Collins, though she claimed Tuesday to still be undecided on the overall bill, also appeared to have loosened her demands. Though she said just a few weeks ago that she wanted both health care bills passed before the Senate voted on the tax and mandate repeal bill, she moved the goalpost on Tuesday, telling reporters that they need to pass before the House-Senate conference committee issues its final report.

The Congressional Budget Office estimates that repealing the mandate would increase premiums by more than 10 percent and drive at least 13 million people out of the health insurance market over the next 10 years.
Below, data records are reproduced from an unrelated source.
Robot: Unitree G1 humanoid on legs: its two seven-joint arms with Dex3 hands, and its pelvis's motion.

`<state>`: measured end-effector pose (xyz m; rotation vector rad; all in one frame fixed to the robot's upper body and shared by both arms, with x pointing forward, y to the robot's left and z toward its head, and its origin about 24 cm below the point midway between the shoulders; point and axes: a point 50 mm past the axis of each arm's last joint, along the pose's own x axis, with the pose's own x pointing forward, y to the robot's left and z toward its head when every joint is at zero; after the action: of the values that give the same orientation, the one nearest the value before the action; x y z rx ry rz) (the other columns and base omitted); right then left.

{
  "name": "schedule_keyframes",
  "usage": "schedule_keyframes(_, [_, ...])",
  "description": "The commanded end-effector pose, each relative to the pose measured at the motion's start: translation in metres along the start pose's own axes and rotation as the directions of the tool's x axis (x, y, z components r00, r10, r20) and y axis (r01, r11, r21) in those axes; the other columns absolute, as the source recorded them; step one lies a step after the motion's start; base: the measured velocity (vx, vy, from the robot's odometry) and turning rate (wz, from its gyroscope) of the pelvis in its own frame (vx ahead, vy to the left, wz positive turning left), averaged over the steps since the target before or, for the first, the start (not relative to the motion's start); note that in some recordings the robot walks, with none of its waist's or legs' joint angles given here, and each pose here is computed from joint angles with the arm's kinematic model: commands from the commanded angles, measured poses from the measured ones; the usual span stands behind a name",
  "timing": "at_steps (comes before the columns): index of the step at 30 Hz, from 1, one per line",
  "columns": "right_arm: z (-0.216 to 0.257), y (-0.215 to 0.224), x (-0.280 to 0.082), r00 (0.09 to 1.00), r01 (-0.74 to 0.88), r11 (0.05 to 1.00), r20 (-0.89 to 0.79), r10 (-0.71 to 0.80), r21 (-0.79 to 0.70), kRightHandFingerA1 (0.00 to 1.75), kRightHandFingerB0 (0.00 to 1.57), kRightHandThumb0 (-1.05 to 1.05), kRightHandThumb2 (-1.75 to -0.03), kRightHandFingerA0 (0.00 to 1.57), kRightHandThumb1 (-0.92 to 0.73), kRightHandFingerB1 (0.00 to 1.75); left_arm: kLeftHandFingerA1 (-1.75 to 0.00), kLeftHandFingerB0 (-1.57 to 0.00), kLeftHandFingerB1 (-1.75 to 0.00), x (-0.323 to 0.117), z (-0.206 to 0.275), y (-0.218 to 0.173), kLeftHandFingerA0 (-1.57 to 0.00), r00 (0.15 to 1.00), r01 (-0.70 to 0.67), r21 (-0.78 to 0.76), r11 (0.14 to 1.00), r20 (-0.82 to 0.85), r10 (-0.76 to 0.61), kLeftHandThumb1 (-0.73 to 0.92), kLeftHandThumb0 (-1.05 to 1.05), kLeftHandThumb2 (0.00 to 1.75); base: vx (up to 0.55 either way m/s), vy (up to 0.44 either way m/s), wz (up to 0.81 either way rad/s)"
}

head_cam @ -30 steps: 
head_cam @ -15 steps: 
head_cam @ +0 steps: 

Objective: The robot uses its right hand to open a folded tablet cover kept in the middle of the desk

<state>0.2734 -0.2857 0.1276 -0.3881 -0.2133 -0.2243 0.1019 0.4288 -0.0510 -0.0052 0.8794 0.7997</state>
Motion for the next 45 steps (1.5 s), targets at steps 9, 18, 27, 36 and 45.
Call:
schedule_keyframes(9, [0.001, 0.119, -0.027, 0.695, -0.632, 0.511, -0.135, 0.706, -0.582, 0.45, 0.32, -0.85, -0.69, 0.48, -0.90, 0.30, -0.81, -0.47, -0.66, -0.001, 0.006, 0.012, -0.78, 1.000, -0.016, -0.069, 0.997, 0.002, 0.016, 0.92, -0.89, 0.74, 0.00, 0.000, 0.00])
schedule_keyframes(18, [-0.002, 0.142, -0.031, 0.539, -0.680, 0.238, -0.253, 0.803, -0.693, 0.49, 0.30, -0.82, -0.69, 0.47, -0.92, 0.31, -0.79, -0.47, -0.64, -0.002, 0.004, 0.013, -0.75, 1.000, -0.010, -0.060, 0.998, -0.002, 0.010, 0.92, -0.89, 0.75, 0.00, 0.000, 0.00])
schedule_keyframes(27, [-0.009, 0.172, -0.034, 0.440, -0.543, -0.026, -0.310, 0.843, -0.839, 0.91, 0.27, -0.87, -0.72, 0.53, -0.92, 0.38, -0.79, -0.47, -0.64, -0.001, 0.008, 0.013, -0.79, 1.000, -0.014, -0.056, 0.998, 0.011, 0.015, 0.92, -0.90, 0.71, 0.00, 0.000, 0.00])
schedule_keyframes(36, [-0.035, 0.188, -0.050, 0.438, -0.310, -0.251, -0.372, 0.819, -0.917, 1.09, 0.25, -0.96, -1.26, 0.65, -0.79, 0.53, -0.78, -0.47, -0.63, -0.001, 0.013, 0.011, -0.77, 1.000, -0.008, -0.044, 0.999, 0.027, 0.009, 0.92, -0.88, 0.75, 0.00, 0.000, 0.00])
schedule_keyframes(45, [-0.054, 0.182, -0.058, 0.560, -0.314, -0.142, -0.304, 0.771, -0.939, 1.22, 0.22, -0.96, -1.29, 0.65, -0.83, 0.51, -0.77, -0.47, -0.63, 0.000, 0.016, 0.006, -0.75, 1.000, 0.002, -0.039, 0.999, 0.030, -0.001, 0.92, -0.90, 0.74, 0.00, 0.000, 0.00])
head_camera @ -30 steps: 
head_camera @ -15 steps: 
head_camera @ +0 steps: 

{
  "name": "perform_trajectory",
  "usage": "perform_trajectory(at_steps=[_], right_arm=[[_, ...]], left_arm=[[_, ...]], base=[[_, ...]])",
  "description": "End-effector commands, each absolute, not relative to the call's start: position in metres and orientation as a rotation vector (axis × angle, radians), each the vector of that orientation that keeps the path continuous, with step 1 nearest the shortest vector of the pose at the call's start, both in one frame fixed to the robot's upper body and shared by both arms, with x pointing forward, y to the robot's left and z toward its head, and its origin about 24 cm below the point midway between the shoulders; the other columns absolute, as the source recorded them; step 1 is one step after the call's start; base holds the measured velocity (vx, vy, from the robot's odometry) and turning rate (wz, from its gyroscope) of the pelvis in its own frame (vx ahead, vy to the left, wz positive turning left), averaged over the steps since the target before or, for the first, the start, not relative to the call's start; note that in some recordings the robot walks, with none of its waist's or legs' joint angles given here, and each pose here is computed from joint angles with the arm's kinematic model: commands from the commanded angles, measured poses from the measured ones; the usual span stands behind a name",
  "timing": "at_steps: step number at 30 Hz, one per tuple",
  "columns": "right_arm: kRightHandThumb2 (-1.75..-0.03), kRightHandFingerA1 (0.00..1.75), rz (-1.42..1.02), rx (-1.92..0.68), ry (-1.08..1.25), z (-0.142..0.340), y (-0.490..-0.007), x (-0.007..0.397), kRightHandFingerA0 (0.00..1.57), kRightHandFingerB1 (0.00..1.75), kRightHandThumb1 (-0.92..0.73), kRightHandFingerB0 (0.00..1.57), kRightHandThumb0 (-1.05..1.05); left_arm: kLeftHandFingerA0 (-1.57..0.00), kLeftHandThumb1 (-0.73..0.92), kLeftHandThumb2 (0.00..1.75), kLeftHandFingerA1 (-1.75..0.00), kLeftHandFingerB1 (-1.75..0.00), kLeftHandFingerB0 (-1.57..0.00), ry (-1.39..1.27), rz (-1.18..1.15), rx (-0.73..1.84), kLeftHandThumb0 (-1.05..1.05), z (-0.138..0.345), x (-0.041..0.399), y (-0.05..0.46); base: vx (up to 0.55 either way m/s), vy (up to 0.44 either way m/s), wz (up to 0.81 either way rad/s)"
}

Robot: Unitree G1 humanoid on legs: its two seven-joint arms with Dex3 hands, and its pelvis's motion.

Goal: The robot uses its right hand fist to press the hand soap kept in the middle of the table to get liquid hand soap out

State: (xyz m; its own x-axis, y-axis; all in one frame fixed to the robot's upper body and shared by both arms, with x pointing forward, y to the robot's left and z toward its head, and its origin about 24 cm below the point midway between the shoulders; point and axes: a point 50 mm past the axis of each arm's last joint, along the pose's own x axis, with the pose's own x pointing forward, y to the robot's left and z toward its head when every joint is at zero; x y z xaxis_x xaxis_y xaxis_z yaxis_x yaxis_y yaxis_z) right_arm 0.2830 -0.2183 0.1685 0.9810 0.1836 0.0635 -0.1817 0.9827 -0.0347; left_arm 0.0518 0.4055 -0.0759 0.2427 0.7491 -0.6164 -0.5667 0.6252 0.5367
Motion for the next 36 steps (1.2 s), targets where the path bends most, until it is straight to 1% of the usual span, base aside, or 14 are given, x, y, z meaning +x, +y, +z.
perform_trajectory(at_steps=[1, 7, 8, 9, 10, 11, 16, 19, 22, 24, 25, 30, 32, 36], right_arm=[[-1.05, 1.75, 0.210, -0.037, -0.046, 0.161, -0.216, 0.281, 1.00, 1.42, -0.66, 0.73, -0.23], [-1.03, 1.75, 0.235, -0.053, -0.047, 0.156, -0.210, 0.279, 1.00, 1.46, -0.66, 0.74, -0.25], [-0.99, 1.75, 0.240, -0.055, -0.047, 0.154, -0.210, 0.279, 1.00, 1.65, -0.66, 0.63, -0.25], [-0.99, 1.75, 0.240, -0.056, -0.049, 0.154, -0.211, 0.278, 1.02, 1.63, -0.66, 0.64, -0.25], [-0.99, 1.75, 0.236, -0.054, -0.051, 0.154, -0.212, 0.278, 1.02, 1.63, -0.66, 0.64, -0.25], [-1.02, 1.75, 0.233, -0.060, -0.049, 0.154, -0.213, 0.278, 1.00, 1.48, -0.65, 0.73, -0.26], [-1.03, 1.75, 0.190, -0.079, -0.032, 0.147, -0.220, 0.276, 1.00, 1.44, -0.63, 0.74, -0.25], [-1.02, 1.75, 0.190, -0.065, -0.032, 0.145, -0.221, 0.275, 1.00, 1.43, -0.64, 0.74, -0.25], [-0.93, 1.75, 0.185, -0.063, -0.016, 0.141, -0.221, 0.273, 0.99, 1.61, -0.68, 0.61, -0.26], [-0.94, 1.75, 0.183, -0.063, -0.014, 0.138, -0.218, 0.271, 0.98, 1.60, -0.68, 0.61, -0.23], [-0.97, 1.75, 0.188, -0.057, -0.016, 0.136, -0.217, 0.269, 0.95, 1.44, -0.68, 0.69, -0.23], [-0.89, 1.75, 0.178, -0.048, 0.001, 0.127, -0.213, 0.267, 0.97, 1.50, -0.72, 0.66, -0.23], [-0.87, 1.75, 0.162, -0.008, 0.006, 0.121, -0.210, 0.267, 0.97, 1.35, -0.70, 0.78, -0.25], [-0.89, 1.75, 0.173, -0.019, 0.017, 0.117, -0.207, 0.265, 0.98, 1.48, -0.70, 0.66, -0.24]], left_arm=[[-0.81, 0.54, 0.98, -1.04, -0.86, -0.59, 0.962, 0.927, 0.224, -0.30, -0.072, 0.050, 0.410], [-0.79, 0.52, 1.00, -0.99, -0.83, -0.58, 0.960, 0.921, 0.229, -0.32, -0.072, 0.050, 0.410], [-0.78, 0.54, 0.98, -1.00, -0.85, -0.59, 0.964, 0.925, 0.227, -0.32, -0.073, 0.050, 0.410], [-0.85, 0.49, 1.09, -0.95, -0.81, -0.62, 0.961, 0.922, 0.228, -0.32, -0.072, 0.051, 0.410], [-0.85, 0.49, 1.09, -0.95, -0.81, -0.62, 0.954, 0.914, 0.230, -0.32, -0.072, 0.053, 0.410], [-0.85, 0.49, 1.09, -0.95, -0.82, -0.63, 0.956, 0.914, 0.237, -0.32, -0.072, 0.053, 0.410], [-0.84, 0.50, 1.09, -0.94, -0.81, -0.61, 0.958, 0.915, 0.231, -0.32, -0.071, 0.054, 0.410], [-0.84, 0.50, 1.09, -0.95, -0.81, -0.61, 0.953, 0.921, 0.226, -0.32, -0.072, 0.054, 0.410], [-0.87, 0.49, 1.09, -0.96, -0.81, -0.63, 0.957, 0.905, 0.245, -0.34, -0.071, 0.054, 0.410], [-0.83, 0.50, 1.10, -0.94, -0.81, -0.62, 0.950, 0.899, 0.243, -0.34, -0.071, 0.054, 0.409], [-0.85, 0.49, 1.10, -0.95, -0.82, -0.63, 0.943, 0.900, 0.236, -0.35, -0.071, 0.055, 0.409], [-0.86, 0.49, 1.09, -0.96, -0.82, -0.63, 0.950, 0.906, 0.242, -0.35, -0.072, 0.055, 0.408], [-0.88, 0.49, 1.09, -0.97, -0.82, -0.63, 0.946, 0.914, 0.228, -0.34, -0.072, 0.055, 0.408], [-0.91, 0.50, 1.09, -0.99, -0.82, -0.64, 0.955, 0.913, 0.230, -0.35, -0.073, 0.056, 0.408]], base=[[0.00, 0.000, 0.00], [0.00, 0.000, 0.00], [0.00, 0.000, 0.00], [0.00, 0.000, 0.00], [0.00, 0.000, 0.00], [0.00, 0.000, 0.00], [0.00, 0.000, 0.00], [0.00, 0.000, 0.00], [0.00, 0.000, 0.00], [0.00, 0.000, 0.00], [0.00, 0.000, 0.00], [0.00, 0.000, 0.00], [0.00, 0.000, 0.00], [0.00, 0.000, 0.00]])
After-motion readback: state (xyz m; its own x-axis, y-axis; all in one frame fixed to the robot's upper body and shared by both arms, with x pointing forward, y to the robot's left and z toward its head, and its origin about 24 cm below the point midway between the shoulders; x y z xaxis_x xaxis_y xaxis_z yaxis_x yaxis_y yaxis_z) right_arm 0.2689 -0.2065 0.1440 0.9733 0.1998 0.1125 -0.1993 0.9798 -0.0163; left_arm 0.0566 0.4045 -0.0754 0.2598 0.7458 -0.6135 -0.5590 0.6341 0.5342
Trump’s promises seem to have won over other hold-outs as well.

The camp of Republican senators wary of the tax bill’s potential to massively increase the deficit also appeared to be mollified by promises secured during the meeting as well.

Corker, who earlier on Tuesday said he’d like to take half the bill “directly to the incinerator,” told reporters that he got a “verbal agreement” from the president and Republican leadership on the trigger he and other lawmakers want in the bill to undo some of the deepest tax cuts if they don’t create economic growth will be included.

“I think we’ve gotten a commitment that puts us in a pretty good place,” he said, declining to reveal what taxes would fall under the trigger and how many years after the bill’s passage they would kick in.

Corker emphasized that Trump hasn’t concerned himself with the how it works, while touting the president’s support for the measure.

“The White House really isn’t so involved in the mechanics of all this, but they understand it’s important to have something that moves us in a different direction if we’re not hitting the numbers,” he said. “The details of this are not something he deals with quite as much.”

Johnson, another former prominent hold-out, told reporters he keeps “getting assurances” his issue with the bill—wanting more generous tax cuts for pass-through corporations—will be “fixed.”

“We all want to get to yes. That’s a good thing,” he said.

Even as the GOP hold-outs made positive noises, Senate Majority Leader Mitch McConnell (R-KY) made it clear the party hasn’t reached a final agreement — and that any changes made to mollify some members may antagonize others.

“It’s a challenging exercise. I think I’m sitting there with a Rubik’s Cube trying to get 50,” he told reporters. “We have a few members who have concerns and we are trying to address them.”